Senator Marco Rubio (R-Fla.) has criticized as “deplorable” living conditions at the Eureka Gardens apartment complex. He dubbed Global Ministries Foundation a “slumlord” and demanded a criminal investigation of its operations.
Rubio refrained from similar criticisms of the property’s former management – well connected political donors to Rubio’s senate campaign.
Until 2012, the apartment complex was owned by a Jacksonville real estate investor family –William H. Walton Jr., and later his sons William Walton III and Alonzo “Lon” Walton.

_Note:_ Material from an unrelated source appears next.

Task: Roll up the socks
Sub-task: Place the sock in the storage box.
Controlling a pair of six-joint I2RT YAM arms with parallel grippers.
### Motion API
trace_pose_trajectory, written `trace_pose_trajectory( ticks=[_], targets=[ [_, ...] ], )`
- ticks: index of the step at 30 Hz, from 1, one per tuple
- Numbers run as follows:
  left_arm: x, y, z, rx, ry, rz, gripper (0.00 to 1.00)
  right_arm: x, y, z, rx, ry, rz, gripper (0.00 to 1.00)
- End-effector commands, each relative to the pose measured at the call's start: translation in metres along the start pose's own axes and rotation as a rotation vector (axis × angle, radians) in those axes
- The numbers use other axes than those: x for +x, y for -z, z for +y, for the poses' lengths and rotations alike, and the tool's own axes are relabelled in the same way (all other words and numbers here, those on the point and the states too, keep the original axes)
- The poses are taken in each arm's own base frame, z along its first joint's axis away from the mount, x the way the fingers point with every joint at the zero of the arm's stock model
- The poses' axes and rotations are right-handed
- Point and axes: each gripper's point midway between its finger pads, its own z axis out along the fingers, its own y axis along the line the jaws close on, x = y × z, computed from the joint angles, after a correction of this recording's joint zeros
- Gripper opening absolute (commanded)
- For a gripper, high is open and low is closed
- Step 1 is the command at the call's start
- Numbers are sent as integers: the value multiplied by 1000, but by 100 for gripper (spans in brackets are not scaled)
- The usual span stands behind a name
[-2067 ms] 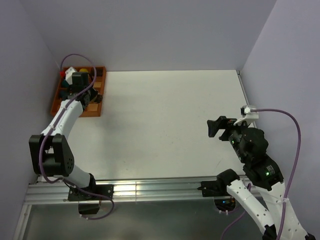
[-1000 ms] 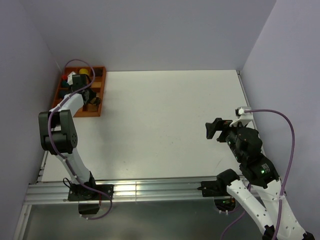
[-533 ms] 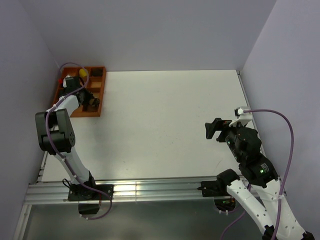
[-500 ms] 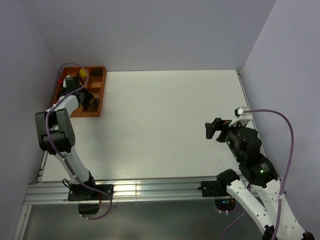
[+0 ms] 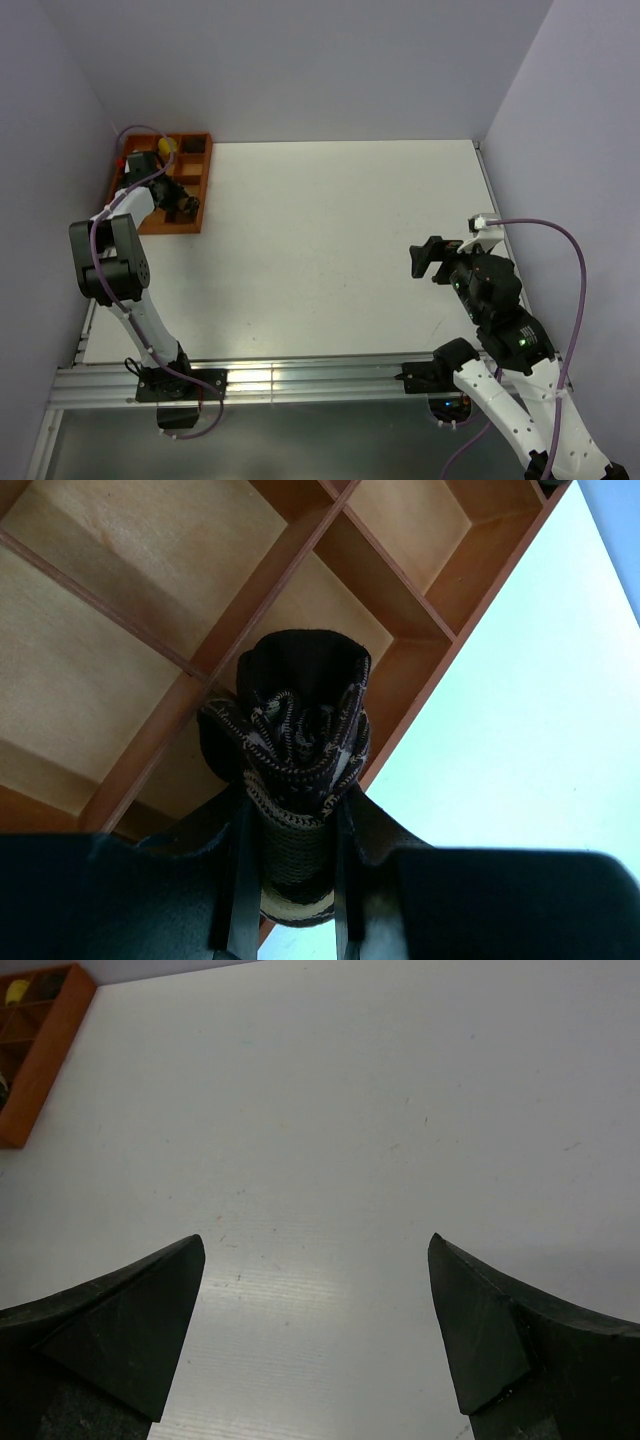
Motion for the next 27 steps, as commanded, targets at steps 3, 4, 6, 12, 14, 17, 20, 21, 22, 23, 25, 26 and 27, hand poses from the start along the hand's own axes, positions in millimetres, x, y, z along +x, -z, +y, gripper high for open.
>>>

The property was just as blighted under their ownership as it is today. In fact, in March 2011, former City Councilman Warren Jones called for the U.S. Department of Housing and Urban Development to its revoke Eureka’s subsidies because of living conditions there. He dropped his resolution after word of a pending sale came to light (GMF bought the property Dec. 30, 2012).
But beginning in 2009, according to campaign finance records, Walton III gave Rubio and Rubio PACs at least $27,600. Another $44,500 in campaign cash came Rubio’s way in 2014 via Crow Holdings, a Texas-based investment conglomerate, on which Walton III serves as one of seven board members.

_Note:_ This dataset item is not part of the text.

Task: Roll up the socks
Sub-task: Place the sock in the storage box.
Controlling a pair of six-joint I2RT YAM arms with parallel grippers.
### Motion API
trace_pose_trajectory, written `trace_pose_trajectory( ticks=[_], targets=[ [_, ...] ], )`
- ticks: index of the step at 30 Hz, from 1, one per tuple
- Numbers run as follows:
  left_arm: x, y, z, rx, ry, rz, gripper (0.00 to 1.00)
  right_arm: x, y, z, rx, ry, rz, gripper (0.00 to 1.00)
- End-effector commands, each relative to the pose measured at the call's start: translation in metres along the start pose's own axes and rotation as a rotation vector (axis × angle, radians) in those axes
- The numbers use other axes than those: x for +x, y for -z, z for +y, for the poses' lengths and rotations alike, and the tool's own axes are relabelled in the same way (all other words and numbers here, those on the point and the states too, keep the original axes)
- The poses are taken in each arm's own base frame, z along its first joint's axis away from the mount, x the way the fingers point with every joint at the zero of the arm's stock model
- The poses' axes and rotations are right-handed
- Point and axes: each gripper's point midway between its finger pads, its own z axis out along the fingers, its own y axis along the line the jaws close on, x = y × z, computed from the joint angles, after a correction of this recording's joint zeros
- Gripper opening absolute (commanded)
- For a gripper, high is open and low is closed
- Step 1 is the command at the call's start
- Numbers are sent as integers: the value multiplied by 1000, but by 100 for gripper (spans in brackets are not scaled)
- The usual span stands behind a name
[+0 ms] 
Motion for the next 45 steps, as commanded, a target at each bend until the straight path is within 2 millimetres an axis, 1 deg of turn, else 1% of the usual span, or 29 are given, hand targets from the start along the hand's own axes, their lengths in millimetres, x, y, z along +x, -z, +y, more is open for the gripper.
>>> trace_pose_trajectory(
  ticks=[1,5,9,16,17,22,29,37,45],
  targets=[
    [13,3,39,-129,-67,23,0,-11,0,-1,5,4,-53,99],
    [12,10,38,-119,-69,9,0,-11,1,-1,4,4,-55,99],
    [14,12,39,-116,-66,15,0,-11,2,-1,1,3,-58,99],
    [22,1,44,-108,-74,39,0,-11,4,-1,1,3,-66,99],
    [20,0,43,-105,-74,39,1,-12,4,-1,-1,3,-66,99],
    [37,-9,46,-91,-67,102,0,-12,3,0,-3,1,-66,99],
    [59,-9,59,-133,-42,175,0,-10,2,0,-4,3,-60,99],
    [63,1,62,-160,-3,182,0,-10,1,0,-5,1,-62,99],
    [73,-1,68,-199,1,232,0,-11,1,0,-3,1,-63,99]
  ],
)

We asked Rubio today why he wasn’t more critical the former owners of Eureka Gardens – and whether political donations played a role.
"This came to our attention last October when residents came forward - it doesn't matter who is owning the property," Rubio said. "We would have been on it the same way we are on now. I'm not even aware of the previous ownership and perhaps some of those problems pre-existed Global Ministries, but there job was to fix it... and that will be the job of the next owner... to fix it."
When pressed on the fact that Eureka Gardens has been blighted for many years, and asked again if political posturing and campaign contributions had anything to do with his actions, Rubio again denied any relationship between the previous owners of the property and his actions.
"It's irrelevant," he said. "People buy into my agenda. I don't buy into theirs. I can tell you no one ever came to me and said I own this building and we want you to look the other way. So, people can donate to my campaigns, but in the end they're buying into my agenda... and part of my agenda is to insure that HUD housing in America... that public funds are being used appropriately in these facilities."